TIF is an endoscopic anti-reflux procedure that rotates the fundus of the stomach around the distal esophagus, mimicking a traditional fundoplication surgery. TIF is performed using a disposable, single-use, EsophyX® device (EndoGastric Solutions). The EsophyX® device is designed to create full-thickness serosa-to-serosa plication and reconstruct valves approximately 3 cm in length, and 200° to 300° in circumference (Figure 2). This results in tightening and reinforcing of the sling fibers in the proximal stomach, accentuating the cardiac notch, steepening the angle of His, and reestablishing the flap valve mechanism (16).

Figure 2 Endoscopic findings of a TIF. (A,C) The length of the valve being constructed with traction of tissue into the device. (B) The tissue mold is closed and fasteners are deployed to create full-thickness serosa-to-serosa plications. (D) After the TIF, endoscopy shows a reconstructed valve. TIF, transoral incisionless fundoplication.

TIF has often been compared to PPI therapy in several randomized trials (17,18). According to Trad et al., 63 patients with GERD refractory to PPI received TIF versus maximum standard dose PPI therapy (19). At 6 months, both regurgitation and extraesophageal symptoms were eliminated in more TIF than PPI patients, and 90% of TIF patients were off PPIs. After 6 months, all patients in the PPI group crossed over to the TIF group. At three years, 90% and 88% of patients reported elimination of troublesome regurgitation and atypical symptoms, respectively (20). At five years, troublesome regurgitation was eliminated in 80% of patients, 34% were on PPI therapy with mean improvement in GERD-HRQL scores from 22.2 to 6.8 (21).

Although results compared to PPI therapy have been promising, the durability of TIF is less certain. In a meta-analysis of 5 randomized trials and 13 prospective studies, PPI use after TIF increased over time and the average satisfaction rate was 69% at 6 months. While the majority of patients who underwent TIF resumed PPIs, they did so at reduced doses (22). Alternatively, in another recent review on TIF, patient satisfaction was 75% with a reduction in PPI use by 84% at 1 year (23). The inconsistency reported in the literature could be due to the fact that there have been two generations of the TIF device, TIF1 and TIF2. In a recent systematic review and meta-analysis by Chandan et al., the authors evaluated outcomes for solely using the TIF2 device. They reported similar efficacy compared to MSA based on post-operative GERD-HRQL scores. Despite these results, MSA seemed to outperform TIF2 in regards to long-term PPI use. Overall, 91.3% of patients were able to stop PPI therapy after MSA, while only 63.8% of patients were able to stop PPIs after TIF2 (24). In another systematic review and meta-analysis by Bell et al., the authors reported that TIF2 provided durable relief of GERD symptoms at up to 9 years with 70% of patients free of daily PPI use (25).
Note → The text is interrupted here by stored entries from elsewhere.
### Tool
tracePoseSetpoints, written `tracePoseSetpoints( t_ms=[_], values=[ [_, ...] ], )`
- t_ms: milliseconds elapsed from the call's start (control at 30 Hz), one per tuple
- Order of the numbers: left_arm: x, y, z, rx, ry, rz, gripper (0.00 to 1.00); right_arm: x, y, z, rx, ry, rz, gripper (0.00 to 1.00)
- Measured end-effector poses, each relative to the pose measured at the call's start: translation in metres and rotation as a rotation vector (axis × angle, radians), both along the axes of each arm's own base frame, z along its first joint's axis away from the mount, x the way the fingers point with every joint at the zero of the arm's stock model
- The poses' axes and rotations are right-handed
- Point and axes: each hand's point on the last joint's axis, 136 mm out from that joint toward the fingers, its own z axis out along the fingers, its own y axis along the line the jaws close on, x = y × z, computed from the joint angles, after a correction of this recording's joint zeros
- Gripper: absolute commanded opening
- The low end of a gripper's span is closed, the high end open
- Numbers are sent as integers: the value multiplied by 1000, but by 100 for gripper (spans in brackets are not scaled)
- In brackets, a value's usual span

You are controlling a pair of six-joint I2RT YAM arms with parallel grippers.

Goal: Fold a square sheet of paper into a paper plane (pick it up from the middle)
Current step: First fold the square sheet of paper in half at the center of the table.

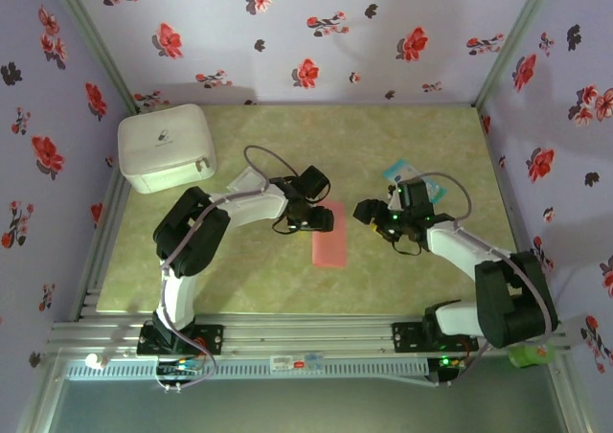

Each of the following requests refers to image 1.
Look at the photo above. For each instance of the pink cloth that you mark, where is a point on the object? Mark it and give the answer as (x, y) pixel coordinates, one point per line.
(330, 246)

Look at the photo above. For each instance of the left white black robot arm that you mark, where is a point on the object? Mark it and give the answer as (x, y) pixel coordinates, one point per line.
(258, 212)

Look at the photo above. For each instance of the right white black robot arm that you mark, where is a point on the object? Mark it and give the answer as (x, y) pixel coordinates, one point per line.
(455, 246)

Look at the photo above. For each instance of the blue printed packet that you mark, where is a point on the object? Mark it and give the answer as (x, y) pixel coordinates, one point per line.
(396, 168)

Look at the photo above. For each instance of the clear plastic packet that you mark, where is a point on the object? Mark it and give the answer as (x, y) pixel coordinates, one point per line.
(242, 179)

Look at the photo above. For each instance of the pale blue label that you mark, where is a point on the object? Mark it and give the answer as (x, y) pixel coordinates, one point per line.
(316, 362)

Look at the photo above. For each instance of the small red label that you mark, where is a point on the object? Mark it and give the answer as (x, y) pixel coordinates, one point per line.
(300, 364)

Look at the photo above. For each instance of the white barcode label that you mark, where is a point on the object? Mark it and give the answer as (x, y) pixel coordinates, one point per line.
(281, 362)

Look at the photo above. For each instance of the small controller board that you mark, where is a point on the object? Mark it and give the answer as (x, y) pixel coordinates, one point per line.
(445, 362)
(179, 367)

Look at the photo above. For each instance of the white zip case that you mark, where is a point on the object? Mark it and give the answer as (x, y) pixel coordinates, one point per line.
(163, 145)

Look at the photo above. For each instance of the green bottle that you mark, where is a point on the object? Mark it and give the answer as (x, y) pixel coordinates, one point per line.
(527, 356)

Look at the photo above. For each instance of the small white knob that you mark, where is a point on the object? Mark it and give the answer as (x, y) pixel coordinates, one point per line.
(96, 361)

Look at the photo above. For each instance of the long aluminium frame rail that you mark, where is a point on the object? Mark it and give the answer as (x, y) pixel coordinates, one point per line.
(306, 332)

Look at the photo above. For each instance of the aluminium side rail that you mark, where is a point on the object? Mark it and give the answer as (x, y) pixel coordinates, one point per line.
(96, 260)
(499, 165)

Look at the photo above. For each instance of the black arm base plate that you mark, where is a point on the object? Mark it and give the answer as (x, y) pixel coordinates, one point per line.
(211, 339)
(404, 337)

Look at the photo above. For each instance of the aluminium frame post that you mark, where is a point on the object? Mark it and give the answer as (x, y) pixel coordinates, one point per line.
(513, 35)
(92, 35)

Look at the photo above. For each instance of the aluminium frame leg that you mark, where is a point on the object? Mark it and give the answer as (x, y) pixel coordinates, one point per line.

While the long-term efficacy and durability of TIF has been debated among providers due to the heterogenicity of the current data available, recent studies analyzing the TIF2 device have demonstrated promising results.

A concomitant surgical hiatal hernia repair with TIF is now being increasingly performed with initial studies suggesting that it is safe and effective. A small case series by Gergen et al. demonstrated that patients who underwent surgical hiatal hernia repair with TIF had improvement in symptoms with a low rate of adverse events (26). Another multicenter study conducted by Jaruvongvanich et al. demonstrated that surgical repair with TIF is feasible and associated with a lower rate of adverse events when compared to laparoscopic Nissen fundoplication (27). It is important to note that TIF is only indicated for patients with a hiatal hernia less than 2 cm as there are concerns with feasibility and efficacy with larger hiatal hernias (28). While these initial studies have shown promising results, the utility of a concurrent surgical hiatal hernia repair with a TIF remains uncertain. Further studies are necessary to validate its use, including prospective and comparative studies to surgical hiatal hernia repair and fundoplication.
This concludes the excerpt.